### Your assignment
Filter the listing and keep only the lines with the word "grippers".

### Input data
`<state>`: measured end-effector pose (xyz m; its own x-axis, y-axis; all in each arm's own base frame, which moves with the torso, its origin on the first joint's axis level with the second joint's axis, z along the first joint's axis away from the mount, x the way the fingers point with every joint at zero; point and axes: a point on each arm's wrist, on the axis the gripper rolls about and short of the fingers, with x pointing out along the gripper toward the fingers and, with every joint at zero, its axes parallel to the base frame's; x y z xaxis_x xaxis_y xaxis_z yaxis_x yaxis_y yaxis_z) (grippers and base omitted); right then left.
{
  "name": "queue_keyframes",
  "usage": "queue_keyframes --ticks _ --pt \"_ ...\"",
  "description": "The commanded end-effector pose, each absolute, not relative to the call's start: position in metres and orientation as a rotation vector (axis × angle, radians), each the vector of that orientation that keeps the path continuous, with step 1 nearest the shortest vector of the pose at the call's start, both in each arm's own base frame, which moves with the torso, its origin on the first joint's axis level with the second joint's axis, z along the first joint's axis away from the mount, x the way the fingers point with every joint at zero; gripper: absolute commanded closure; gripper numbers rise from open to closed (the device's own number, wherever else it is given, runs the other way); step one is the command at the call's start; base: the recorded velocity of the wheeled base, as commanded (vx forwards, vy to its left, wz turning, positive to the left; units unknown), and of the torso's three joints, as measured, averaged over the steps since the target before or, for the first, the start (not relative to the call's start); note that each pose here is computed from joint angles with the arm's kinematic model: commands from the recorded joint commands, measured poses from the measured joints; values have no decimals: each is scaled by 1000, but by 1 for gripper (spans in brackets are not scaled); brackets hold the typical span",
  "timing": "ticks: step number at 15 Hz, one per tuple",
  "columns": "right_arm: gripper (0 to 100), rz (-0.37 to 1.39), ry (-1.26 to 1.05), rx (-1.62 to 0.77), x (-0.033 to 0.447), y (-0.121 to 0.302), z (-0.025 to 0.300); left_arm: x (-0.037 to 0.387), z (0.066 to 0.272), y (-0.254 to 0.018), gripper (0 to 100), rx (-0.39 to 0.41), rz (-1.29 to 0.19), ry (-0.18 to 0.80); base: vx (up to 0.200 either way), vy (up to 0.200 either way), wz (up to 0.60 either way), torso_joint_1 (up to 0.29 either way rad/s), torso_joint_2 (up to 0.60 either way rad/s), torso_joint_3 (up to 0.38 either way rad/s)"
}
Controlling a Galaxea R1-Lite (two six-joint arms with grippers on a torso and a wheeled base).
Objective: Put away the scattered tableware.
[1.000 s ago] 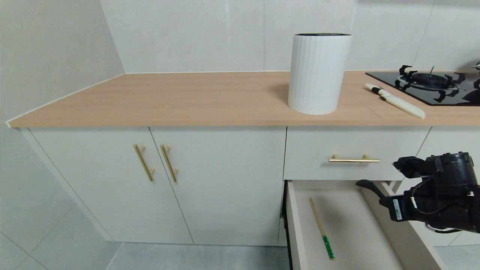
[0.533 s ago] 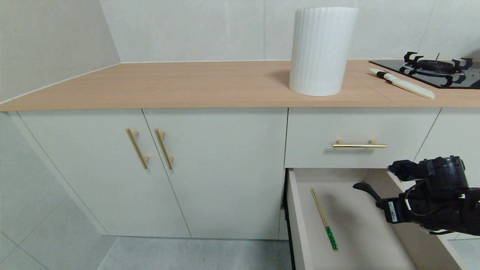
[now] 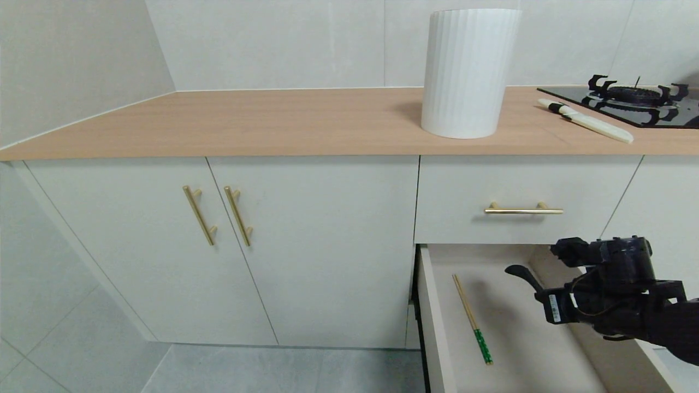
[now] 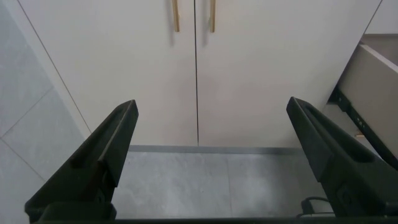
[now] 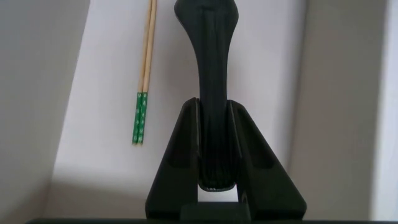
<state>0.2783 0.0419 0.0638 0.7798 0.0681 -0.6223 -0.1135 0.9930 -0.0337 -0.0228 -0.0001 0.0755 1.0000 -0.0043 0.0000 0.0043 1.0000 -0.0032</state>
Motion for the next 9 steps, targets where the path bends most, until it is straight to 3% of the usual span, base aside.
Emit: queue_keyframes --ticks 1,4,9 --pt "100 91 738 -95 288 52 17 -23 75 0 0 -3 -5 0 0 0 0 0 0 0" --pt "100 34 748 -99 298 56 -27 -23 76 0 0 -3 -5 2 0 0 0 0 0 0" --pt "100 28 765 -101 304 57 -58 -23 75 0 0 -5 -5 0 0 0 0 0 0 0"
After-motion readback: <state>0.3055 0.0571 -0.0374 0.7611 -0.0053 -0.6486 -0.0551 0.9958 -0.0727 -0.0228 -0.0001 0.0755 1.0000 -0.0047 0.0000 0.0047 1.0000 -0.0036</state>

### Result of this task
`<state>`: measured end-effector pose (xyz m; its own x-axis, y-axis; all in each arm's own base frame, which moves with the torso, its origin on the first joint's axis level with the second joint's axis, z along the first joint's axis away from the mount, x the way the fingers point with every joint at zero; point and axes: a point on each arm's wrist, on the axis the gripper rolls about and short of the fingers, with x pointing out along the gripper toward the fingers and, with every joint at zero, its axes parallel to the base frame's; x y z xaxis_x xaxis_y xaxis_z yaxis_x yaxis_y yaxis_z) (grippers and base omitted); right then left.
Controlling a Galaxea R1-Lite (two six-joint arms with grippers on a torso and a wheeled base).

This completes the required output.